Ce fou de Diderot
[Homme d’idées et de passions, provocant, libre et touche-à-tout…
Qui sait encore vivre, avec tant de panache, la vie de l’esprit et des sentiments?]
Par Mohamed Habib Salamouna - Qu’est-ce qu’un livre ? Pour l’administration, à l’évidence, l’assemblage de diverses matières, comme la cellulose du papier, l’alchimie des illustrations et cette juxtaposition de traits gris-noir imprimés qu’on appelle les lignes. Composantes d'un "produit" et naturellement assujetties à la TVA que les utilisateurs récupèrent en conservant les diverses factures afférentes à leurs activités.
Définition simplificatrice qui ne correspond pas à celle du lecteur. Il cherche, lui, dans un livre, une émotion, des idées, une pensée _bref, cette irremplaçable part de soi-même qu’apporte l’auteur.
Encore heureux que le nombre de parutions reparte légèrement à la hausse après une année placée sous le signe du Covid. M’adonnant au rituel automnal de la rentrée littéraire, j’ai particulièrement affectionné l’excellente biographie de Denis Diderot, par Pierre Lepape, rééditée aux Éditions Flammarion, dans la collection "Champs Essais".
Philosophe, critique d’art et dramaturge, fou de musique, de théâtre, de science, Diderot a touché à tout. Comment rendre compte de son œuvre ? «L’art d’écrire, a-t-il dit, n’est que l’art d’allonger les bras.» Mais il a allongé les bras dans tous les sens : pour embrasser le savoir, pour connaître le monde et l’homme, pour édifier une morale et une esthétique, pour tenter, bien sûr, de libérer l’humanité par la raison critique et la chasse aux préjugés, mais aussi pour cueillir les idées folles _«mes pensées, disait-il, ce sont mes catins»_ pour se nourrir des rêves, des hypothèses, des mensonges, même. Comment parler de lui ?
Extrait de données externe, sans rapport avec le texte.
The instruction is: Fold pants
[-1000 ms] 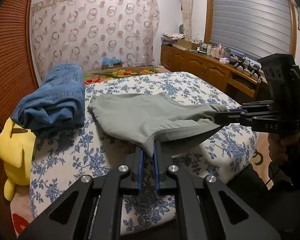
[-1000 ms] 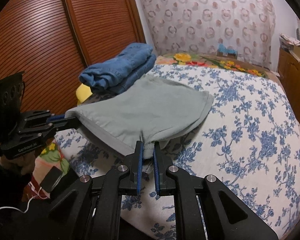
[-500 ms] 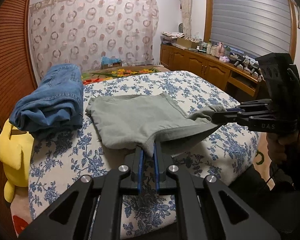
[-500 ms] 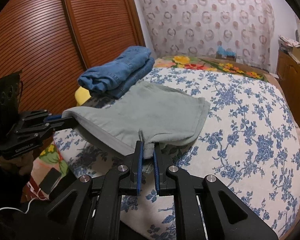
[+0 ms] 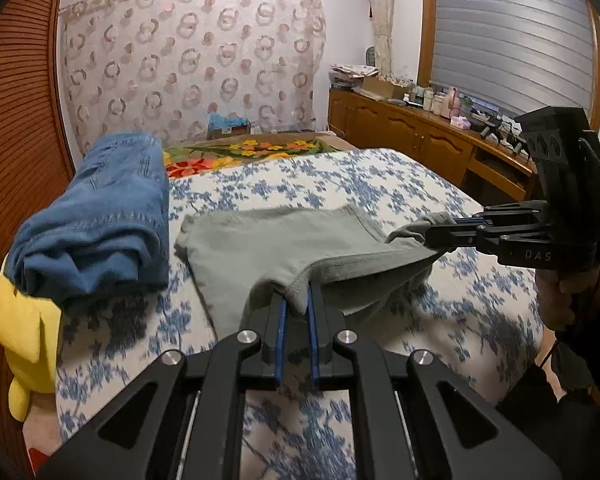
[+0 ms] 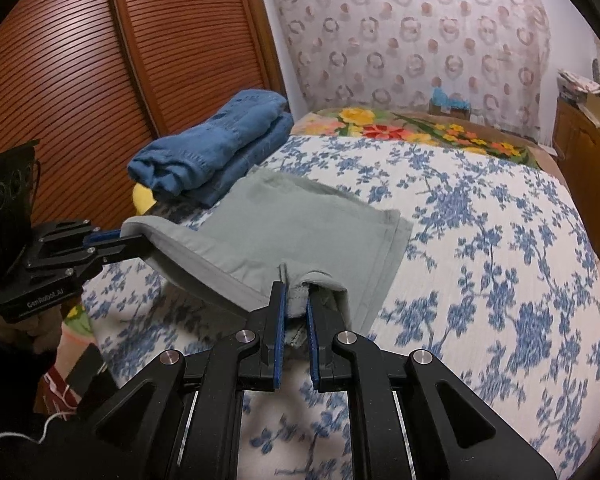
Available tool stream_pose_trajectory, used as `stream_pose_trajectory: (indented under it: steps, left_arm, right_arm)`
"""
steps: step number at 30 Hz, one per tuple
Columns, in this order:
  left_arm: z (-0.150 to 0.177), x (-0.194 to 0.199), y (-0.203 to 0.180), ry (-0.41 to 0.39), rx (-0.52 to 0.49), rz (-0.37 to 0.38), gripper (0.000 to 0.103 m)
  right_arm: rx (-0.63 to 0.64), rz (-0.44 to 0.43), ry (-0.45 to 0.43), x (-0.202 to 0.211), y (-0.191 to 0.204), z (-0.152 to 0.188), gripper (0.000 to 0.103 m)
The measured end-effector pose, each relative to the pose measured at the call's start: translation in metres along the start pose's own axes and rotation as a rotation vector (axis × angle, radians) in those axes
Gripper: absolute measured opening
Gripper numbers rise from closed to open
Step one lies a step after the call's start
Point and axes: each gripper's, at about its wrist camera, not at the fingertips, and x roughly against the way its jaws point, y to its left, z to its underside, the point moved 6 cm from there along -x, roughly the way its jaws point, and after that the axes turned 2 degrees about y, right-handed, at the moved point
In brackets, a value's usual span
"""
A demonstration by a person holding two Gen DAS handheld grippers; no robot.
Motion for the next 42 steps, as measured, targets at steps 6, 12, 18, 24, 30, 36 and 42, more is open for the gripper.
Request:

Ce pari redoutable, Pierre Lepape l’a merveilleusement tenu. Et cette biographie que l'on aborde avec méfiance, elle nous emporte. Voici que naît, en 1713, l’enfant d’un coutelier de Langres, fils de personne ou presque, bientôt élève des jésuites, puis des jansénistes. Le voici amoureux, décidé à épouser Toinette, enfermé sur l’ordre de son père, prisonnier, évadé, marié, et de jour en jour moins amoureux. Le voici apprenti philosophe, bientôt l’ami de Rousseau, de Condillac, de D’Alembert, entreprenant avec ses compères la grande aventure de l’Encyclopédie, qu’il achèvera seul. Le voici, pour avoir écrit sa Lettres sur les aveugles à l’usage de ceux qui voient, enfermé à Vincennes, durant cette «maudite» année 1749. Voici Grimm, devenu l’ami éternel «sur la scène de l’amitié», comme Sophie Volland sera la femme adorée sur la scène de l’amour. Voici l’Encyclopédie condamnée «à cause du tort irréparable qui en résulte pour les mœurs et la religion» ; Lepape nous montre Diderot à terre : il gardera secret, désormais, le meilleur de son œuvre. Le voici commençant, en 1761, son Neveu de Rameau, cet étonnant dialogue du philosophe et du bouffon, de Diderot et de Diderot. Le voici devenu protégé de Catherine de Russie, hésitant à la rejoindre, pressé par Voltaire de quitter la France, «le pays des singes devenus tigres», partant finalement pour Saint-Pétersbourg, mais incapable d’y rester: impuissant à entrer dans le rôle du courtisan où se sont installés tant d’illustres écrivains. Le voici, enfin, pris par la mort, le 31 juillet 1784, tandis qu’il mange quelques cerises en compote. Les funérailles religieuses du philosophe diront son ultime contradiction.
Avec talent, Pierre Lepape nous décrit Diderot, tel qu’il fut, non tel que nous pourrions rêver le philosophe : naïf et malin, courageux et habile, aussi généreux qu’égoïste, amoureux qu’inconstant, très sage et très fou, prodigieux acteur sur ce qu’il appelait «le théâtre de ma vie».